A 17-20-4 record at the Saddledome and a power play that ranked 29th in the league at 16 percent were a factor in Calgary missing the playoffs.

Gulutzan, 46, was Treliving’s first head-coaching hire.

Treliving extended the contract of Gulutzan’s predecessor, Bob Hartley, in December 2014, but fired him 17 months later and brought Gulutzan on board.

Hartley had a reputation for being hard on players, while Gulutzan was considered more approachable.

“Personality didn’t have a whole lot to do with this decision,” Treliving said. “I don’t necessarily think our group is a difficult group to coach. There’s challenges with every group.

“By no means is today’s decision letting anyone off the hook. Ultimately you have success when your players perform well. I felt in order to get us to that level, we had to make this decision.”

So the Flames will hire their fourth head coach in nine years after Gulutzan (2016-17) Hartley (2012-16) and Brent Sutter (2009-12). Calgary has finished outside the playoffs seven of the past nine years.
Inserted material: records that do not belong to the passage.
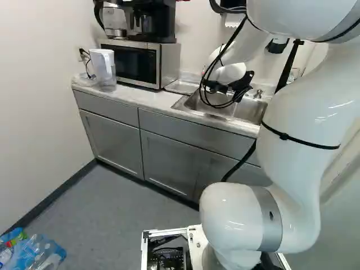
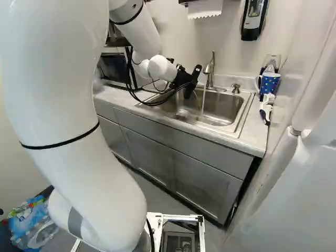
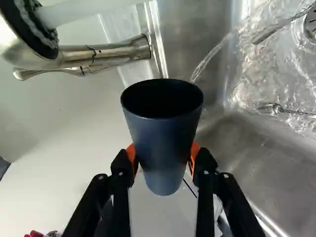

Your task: Rinse the cup and place it in the tray

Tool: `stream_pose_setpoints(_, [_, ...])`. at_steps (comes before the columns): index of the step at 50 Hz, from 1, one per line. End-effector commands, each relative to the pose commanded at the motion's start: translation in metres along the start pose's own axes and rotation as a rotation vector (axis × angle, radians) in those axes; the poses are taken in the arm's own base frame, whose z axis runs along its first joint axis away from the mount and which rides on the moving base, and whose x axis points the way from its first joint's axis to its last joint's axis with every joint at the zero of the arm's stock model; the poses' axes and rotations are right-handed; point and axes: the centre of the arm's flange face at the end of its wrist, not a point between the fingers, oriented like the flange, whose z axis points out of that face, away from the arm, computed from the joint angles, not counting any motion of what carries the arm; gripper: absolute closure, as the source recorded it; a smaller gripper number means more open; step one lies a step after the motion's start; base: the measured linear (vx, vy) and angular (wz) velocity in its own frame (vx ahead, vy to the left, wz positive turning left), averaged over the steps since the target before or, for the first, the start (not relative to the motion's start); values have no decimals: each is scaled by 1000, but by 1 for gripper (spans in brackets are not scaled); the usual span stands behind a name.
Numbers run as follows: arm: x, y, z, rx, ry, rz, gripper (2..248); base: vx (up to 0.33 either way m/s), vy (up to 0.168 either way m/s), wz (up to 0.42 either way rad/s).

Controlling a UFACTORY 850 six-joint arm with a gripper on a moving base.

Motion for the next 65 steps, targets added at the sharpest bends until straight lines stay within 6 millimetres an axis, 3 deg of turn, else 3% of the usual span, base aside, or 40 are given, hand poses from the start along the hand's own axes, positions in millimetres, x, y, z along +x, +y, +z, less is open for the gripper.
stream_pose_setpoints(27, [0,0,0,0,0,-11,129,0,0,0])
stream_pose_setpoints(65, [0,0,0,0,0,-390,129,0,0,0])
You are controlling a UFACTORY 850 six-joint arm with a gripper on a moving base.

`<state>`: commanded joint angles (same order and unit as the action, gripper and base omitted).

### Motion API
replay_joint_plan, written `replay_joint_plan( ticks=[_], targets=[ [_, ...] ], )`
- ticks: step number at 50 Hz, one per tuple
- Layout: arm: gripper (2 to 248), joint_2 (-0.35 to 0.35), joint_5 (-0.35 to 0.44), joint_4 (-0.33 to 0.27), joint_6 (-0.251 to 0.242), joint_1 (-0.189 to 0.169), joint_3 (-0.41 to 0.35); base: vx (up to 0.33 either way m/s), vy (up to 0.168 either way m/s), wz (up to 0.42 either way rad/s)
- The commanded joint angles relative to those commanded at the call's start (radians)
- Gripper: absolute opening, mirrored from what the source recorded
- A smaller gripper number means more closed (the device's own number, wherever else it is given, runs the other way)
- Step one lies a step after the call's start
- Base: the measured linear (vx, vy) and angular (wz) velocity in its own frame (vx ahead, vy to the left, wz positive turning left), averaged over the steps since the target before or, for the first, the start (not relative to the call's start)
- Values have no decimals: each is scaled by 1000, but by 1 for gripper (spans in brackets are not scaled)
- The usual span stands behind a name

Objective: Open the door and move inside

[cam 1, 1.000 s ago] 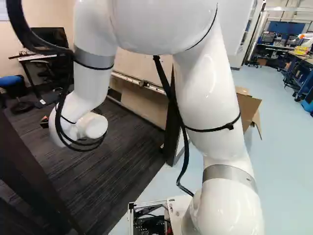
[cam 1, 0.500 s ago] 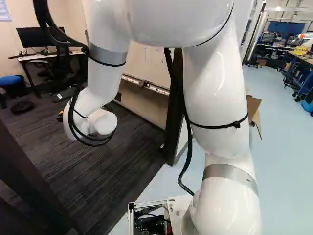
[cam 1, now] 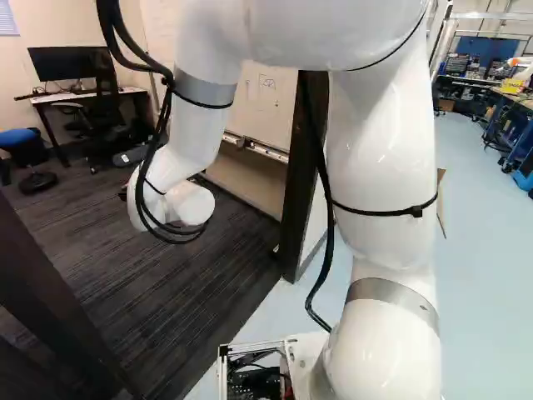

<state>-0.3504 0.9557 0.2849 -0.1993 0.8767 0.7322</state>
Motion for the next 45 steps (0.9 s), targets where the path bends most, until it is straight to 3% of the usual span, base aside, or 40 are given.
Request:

“You can’t churn (coaches),” Treliving said. “Having said that, you can’t not make a decision for the same reason. Ultimately it’s my responsibility to get it right. I really try to avoid emotional decisions.

“This is not a step back from the season and a need to throw a body on the tarmac.”

Assistant coach Martin Gelinas, goaltending coach Jordan Singalet and video coach Jamie Pringle remain with the team.

“There won’t be any other further coaching moves at this stage,” Treliving said.

Gulutzan has a 146-125-23 NHL coaching record that also includes two seasons with the Dallas Stars (2011-2013).

Recently unemployed NHL coaches include Alain Vigneault, Dan Bylsma, Dave Tippett and former Flames coach Darryl Sutter.

“I think having experience in this league is critical,” Treliving said.